_Directions for this task_
Go through the listing below from the line containing "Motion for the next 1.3" to its last line, retyping each line exactly and nothing else.
------------------------------------
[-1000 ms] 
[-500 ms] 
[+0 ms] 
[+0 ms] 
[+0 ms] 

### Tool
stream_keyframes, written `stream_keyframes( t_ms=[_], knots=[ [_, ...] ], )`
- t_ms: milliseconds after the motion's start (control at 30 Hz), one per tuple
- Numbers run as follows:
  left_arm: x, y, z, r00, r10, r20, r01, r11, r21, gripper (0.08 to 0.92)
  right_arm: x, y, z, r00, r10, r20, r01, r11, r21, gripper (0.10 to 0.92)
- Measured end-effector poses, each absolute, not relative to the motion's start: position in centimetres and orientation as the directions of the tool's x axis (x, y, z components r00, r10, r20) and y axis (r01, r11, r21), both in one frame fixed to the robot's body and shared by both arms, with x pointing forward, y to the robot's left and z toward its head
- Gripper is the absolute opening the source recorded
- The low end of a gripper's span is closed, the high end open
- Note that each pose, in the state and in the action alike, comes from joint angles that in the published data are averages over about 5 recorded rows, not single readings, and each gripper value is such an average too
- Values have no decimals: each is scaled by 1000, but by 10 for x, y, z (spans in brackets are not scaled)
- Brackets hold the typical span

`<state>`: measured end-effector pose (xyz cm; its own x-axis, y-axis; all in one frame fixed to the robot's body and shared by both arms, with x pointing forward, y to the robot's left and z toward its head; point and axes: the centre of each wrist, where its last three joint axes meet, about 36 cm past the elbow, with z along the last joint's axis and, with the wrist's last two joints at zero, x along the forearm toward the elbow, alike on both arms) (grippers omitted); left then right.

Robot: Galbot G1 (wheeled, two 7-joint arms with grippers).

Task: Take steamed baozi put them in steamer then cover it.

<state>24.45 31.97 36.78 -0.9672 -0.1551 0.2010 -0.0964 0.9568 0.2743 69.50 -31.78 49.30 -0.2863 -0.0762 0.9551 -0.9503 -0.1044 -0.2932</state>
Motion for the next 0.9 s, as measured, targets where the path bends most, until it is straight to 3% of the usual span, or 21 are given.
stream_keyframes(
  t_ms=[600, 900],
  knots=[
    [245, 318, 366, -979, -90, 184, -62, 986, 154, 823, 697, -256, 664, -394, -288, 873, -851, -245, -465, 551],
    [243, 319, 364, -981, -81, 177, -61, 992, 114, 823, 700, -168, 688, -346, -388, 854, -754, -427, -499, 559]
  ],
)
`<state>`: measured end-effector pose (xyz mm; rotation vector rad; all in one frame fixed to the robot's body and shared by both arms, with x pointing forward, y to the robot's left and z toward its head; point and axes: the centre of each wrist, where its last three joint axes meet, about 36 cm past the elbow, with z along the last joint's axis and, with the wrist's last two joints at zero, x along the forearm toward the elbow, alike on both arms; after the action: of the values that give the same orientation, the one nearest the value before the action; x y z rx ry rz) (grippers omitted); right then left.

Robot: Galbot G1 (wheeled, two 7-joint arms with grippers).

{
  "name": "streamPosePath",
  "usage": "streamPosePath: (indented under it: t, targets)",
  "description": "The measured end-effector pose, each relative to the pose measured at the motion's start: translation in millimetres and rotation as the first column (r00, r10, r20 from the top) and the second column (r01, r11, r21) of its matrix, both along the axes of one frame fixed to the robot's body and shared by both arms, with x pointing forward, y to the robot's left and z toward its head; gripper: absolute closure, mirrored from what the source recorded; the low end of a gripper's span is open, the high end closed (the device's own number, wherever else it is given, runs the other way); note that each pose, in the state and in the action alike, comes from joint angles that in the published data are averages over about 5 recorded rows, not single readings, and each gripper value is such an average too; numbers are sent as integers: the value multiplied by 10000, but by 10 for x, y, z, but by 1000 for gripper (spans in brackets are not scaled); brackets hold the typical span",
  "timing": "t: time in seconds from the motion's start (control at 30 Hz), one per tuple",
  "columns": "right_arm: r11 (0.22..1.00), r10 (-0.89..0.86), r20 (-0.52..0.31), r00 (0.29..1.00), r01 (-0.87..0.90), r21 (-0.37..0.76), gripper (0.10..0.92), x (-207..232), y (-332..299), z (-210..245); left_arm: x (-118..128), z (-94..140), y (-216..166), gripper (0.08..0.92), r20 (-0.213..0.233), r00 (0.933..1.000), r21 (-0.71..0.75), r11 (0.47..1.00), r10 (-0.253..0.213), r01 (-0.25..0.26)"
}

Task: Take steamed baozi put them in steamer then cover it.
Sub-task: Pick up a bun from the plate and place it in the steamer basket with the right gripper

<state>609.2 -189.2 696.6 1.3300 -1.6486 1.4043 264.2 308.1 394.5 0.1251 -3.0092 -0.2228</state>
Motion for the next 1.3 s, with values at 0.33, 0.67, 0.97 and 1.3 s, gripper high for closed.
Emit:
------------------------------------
_Answer_
Motion for the next 1.3 s, with values at 0.33, 0.67, 0.97 and 1.3 s, gripper high for closed.
Emit:

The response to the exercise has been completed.